9 marzo 2026, ore 16:00
AGGRESSIONE IMPERIALISTA ALL’IRAN. NOTIZIE
– Ismail Kousari, comandante senior dei Guardiani della Rivoluzione iraniani: «Ansarullah, nello Yemen, ha una missione speciale in questa guerra e la compirà al momento giusto. Poi vedremo in quale situazione umiliante si troverà il nemico». Una dichiarazione molto significativa che rimanda ad un coordinamento politico-militare condiviso nella fase attuale tra i diversi soggetti della lotta internazionale anticolonialista in Asia Occidentale.

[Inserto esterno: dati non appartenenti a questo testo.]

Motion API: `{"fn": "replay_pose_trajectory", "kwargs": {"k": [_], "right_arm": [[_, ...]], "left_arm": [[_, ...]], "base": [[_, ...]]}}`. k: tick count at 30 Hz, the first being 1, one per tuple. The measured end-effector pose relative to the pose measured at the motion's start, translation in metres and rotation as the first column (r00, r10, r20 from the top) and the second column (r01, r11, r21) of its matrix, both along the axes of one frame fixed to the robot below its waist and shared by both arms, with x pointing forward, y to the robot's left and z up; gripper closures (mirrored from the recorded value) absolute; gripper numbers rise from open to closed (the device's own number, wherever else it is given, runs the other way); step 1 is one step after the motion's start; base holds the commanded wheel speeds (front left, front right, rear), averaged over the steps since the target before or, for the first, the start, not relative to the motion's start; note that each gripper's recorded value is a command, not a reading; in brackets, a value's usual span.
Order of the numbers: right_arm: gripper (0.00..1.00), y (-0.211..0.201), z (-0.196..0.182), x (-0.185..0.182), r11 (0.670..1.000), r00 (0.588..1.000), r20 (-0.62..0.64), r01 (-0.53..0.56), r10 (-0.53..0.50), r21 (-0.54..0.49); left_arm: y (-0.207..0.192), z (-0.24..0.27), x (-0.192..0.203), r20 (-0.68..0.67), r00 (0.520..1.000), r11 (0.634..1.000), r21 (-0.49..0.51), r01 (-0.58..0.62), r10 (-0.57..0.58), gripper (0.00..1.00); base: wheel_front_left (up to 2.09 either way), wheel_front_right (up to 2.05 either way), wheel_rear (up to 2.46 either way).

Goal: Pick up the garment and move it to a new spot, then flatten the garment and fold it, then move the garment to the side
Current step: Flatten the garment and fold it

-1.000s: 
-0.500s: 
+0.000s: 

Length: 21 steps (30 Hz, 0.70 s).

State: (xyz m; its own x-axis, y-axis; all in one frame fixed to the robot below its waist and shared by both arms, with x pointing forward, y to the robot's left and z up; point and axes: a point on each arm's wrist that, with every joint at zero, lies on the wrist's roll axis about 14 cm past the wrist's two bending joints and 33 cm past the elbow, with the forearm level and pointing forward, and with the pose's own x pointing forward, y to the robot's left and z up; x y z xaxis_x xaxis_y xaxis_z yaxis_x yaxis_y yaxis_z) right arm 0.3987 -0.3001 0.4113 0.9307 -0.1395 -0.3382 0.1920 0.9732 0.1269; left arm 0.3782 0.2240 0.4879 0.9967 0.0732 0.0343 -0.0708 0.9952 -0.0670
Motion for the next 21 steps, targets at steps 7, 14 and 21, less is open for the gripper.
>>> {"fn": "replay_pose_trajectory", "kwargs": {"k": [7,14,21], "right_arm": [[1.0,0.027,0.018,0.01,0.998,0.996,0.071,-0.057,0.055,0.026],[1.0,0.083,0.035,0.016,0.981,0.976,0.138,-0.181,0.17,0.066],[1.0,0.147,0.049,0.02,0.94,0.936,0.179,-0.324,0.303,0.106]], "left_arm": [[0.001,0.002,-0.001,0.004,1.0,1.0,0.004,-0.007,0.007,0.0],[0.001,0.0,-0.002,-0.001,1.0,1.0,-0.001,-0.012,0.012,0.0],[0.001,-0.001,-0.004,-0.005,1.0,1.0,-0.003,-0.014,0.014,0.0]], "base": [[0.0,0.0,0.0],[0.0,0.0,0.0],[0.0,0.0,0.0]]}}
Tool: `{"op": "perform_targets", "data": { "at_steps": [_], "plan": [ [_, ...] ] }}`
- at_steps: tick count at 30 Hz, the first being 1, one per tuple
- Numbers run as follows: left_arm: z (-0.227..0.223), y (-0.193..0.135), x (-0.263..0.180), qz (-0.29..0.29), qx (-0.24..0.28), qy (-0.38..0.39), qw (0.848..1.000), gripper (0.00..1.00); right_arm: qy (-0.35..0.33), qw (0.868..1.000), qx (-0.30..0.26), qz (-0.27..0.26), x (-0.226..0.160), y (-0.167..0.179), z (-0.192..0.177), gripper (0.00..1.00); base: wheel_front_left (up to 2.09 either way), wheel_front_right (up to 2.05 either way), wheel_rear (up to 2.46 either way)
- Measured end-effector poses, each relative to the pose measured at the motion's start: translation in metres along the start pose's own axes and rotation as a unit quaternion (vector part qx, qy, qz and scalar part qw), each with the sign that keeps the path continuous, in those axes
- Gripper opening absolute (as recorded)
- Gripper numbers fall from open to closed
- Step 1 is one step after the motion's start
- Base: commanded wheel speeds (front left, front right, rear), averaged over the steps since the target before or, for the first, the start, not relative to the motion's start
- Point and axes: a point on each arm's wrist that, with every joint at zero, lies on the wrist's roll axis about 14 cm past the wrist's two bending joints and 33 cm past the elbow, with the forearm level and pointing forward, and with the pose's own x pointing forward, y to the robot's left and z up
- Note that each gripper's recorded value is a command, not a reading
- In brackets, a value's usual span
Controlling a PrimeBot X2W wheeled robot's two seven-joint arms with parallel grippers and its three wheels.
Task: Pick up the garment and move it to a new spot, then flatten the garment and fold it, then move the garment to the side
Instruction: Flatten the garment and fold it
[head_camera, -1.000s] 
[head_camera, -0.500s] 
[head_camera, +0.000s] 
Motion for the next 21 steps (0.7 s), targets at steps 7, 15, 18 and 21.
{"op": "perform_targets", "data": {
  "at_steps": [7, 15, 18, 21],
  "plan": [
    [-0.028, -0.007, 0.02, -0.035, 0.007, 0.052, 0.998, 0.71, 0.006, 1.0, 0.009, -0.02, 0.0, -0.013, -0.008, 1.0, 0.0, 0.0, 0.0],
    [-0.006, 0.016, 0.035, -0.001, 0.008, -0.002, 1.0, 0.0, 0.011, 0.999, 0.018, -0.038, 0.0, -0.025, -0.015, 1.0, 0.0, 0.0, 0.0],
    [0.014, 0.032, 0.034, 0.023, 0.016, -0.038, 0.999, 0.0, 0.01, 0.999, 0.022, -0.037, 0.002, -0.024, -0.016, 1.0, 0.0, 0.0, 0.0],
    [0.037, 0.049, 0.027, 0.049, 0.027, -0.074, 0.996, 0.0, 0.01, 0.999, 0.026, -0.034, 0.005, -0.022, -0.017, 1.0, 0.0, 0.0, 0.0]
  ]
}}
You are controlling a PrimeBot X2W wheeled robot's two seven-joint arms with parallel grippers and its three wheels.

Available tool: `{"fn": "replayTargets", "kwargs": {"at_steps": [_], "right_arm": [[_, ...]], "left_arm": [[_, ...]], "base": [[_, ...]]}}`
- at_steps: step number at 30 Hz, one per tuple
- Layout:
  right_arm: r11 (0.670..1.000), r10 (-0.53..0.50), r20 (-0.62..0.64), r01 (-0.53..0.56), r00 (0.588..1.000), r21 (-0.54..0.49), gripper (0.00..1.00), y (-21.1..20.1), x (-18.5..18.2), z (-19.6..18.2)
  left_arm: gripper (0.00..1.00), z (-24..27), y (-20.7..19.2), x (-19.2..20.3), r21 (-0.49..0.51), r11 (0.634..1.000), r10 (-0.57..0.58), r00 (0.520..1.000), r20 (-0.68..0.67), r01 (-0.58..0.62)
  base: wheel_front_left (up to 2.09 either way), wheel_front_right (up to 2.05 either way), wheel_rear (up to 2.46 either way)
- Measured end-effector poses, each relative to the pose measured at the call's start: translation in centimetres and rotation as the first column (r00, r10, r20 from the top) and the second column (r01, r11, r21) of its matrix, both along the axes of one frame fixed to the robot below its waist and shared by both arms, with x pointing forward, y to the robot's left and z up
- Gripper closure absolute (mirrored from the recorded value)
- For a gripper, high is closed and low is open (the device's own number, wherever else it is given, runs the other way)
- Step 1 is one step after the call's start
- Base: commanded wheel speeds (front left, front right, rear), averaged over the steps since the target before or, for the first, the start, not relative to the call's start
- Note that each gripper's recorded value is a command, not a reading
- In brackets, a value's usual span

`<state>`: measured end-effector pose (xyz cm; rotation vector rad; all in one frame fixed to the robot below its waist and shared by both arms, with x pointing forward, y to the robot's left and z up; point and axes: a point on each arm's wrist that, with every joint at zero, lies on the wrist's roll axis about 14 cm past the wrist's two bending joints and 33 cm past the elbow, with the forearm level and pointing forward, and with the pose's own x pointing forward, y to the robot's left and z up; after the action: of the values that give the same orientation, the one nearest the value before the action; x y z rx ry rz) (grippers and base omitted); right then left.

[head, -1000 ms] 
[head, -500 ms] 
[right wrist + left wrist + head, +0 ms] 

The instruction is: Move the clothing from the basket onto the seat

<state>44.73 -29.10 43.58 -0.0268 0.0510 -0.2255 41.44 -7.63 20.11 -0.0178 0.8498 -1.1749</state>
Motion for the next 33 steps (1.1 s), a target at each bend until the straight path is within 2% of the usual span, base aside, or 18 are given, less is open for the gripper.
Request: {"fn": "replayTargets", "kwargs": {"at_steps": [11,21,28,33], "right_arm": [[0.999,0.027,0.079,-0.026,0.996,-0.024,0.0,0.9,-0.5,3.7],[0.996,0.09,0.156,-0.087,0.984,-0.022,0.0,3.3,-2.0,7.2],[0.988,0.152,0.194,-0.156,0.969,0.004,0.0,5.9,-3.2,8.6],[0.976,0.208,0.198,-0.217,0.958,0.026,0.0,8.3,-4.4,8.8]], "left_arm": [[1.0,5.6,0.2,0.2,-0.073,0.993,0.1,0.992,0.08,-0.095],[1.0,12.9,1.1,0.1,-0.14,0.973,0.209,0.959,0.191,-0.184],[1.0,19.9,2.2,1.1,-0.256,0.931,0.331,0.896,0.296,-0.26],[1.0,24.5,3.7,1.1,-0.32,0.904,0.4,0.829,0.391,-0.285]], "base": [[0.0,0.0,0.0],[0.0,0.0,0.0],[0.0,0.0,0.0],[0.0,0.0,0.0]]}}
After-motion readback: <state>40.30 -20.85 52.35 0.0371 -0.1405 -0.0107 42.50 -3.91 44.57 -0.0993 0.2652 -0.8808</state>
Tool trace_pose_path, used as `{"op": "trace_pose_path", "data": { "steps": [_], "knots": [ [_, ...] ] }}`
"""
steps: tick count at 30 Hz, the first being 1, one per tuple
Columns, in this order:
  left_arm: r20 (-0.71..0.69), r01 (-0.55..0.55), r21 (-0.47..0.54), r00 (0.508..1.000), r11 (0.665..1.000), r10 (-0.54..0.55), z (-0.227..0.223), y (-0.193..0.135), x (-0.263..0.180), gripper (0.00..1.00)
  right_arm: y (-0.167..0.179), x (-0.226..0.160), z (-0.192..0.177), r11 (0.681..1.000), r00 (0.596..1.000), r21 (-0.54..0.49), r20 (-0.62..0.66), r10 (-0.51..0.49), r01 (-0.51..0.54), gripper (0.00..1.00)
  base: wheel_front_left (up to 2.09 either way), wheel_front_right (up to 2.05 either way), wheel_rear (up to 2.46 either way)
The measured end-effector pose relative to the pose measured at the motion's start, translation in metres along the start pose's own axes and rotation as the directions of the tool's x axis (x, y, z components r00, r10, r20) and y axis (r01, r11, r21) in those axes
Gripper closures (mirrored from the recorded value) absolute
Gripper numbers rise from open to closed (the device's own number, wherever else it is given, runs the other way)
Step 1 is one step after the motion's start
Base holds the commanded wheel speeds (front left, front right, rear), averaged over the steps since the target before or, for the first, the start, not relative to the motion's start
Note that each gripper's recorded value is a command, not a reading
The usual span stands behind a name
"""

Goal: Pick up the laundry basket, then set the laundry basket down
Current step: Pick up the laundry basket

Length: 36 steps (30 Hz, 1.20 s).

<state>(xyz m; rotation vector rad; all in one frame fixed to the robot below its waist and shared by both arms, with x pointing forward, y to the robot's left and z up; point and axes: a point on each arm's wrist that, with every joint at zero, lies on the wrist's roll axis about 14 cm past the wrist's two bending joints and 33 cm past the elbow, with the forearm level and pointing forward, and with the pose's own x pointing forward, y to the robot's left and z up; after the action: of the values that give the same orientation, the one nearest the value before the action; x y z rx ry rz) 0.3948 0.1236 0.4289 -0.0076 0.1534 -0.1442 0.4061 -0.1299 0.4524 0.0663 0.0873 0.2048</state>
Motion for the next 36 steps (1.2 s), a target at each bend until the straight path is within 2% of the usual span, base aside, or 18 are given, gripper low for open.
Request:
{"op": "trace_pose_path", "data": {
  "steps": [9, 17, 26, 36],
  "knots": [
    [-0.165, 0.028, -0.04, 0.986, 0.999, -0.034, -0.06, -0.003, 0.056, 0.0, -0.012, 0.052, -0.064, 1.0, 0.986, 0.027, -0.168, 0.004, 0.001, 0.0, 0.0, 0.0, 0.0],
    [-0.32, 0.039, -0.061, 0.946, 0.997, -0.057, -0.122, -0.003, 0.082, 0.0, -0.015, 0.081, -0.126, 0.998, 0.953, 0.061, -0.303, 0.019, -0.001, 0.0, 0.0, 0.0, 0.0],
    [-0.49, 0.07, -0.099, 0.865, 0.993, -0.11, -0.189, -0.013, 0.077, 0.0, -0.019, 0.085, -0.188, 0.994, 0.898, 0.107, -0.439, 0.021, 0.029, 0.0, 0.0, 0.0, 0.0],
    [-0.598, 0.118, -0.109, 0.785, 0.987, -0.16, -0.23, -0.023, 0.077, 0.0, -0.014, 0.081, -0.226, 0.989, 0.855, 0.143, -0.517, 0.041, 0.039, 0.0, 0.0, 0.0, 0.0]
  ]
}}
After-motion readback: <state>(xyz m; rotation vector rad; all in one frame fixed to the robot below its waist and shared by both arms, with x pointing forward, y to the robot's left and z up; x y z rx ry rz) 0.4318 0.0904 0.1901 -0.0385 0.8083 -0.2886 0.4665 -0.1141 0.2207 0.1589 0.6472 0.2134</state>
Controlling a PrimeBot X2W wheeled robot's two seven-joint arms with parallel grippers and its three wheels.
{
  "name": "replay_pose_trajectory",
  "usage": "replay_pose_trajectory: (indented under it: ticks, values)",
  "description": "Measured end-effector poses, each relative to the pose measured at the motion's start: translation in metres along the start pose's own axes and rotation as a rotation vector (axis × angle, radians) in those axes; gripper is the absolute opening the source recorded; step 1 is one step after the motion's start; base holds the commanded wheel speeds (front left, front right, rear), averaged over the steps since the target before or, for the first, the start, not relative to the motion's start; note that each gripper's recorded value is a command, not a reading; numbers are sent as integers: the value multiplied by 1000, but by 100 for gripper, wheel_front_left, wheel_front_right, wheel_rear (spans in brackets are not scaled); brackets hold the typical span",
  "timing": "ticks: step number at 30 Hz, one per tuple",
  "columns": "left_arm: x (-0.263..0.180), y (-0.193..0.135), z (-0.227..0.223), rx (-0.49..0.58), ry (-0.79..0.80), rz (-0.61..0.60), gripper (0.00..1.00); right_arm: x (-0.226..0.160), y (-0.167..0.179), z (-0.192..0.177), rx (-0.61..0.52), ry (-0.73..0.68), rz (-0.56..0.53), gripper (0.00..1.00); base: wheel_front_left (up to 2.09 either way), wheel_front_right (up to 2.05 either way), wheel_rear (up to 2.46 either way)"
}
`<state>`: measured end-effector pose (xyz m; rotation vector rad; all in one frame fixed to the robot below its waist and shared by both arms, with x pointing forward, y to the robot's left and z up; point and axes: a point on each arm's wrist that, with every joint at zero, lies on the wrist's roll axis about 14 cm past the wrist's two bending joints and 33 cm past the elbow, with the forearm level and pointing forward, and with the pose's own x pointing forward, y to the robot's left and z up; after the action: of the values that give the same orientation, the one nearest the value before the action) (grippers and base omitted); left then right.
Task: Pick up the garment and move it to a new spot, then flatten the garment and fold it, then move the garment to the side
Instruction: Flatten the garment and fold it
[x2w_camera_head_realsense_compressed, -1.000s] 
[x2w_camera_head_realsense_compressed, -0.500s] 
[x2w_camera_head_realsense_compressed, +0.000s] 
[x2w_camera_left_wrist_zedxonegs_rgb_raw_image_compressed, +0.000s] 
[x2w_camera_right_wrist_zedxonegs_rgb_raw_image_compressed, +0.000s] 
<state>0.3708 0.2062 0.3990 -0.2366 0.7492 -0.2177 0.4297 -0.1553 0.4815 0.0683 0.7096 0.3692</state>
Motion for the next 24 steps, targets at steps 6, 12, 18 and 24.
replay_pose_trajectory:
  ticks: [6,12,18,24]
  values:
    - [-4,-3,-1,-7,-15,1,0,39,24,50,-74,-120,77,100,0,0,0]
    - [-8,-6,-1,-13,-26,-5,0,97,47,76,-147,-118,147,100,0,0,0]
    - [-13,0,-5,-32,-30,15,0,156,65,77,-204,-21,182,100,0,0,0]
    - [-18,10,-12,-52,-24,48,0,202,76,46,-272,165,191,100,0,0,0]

– L’Institute for the Study of War rileva una significativa riduzione del volume giornaliero di attacchi aerei USA e israeliani contro l’Iran. La prima fase di soppressione totale delle difese aeree e del comando iraniano non si è verificata come previsto, visto l’Iran continua a gestire le difese aeree e la struttura di comando è stata decentralizzata. Stesse considerazioni per altri centri studi (CSIS, Airwars…) che aggiungono che, se l’Iran continua a lanciare missili e droni e ad operare difese aeree fino al punto di abbattere anche droni di alto valore, questa riduzione non è dovuta a obiettivi raggiunti, ma a problemi di pianificazione. Non escludono problematiche di manutenzione degli aeromobili e di scarse scorte di alcune munizioni.
– Funzionari USA al Washington Post: «Finora non vediamo alcun segno di sollevazione popolare in Iran. Non abbiamo osservato alcuna divisione all’interno del governo o delle forze di sicurezza».
– La Cina monitora ogni dettaglio, secondo per secondo, degli attacchi USA contro l’Iran (caricamento delle munizioni, traiettorie dei missili, tempistiche di rifornimento e di difesa antimissilistica…). Le informazioni sulla dottrina operativa militare USA, raccolte da oltre 300 satelliti Jilin-1, confluiscono in un database e processati. Insomma, un attento lavoro di intelligence. Al netto delle informazioni che Pechino e Mosca girano in tempo reale al comando dell’esercito e dei Guardiani della Rivoluzione iraniani, è evidente che questi dati potrebbero dare alla Cina un vantaggio nella ricerca e nello sviluppo militare per i prossimi decenni.
– Bombardamento israeliano dalla valenza politica molto significativa: il centro culturale russo in Libano, nella zona di Al-Bayad (città di Nabatiya), è stato quasi completamente distrutto.
– Da Gaza a Teheran i bombardamenti indiscriminati di Israele e USA sedimentano a livello globale una presa di coscienza che avrà ripercussioni (geo)politiche. «Non è solo una guerra contro l’Iran, è una guerra contro la Carta delle Nazioni Unite, contro tutti noi, contro la civiltà», ha dichiarato il rinomato esperto di diritto internazionale Alfred de Zayas. Vien da sé che, per far sopravvivere il mondo in pace, gli Stati Uniti e Israele devono essere sconfitti.
– Mosca dura nei confronti dei Paesi arabi. Sergey Lavrov, ministro degli Esteri: «Molte monarchie arabe hanno dichiarato pubblicamente che la situazione non dovrebbe essere spinta verso una soluzione militare e che non avrebbero permesso l’uso del loro spazio aereo. Ma quando tutto è iniziato, nonostante i vostri ripetuti appelli agli Stati Uniti e a Israele, avete condannato le azioni statunitensi e israeliane? Avete condannato il bombardamento di 170 studentesse? Ho sentito che i vostri Paesi, credo anche il Bahrein, stanno pianificando di presentare una risoluzione al Consiglio di Sicurezza delle Nazioni Unite con un linguaggio simile a quello che avete appena menzionato. Condannerebbe l’aggressione dell’Iran senza dire una parola sulle azioni degli Stati Uniti e di Israele. Dichiarare semplicemente che l’Iran non ha il diritto di rispondere efficacemente significa che state incoraggiando gli Stati Uniti e Israele a continuare. È illogico».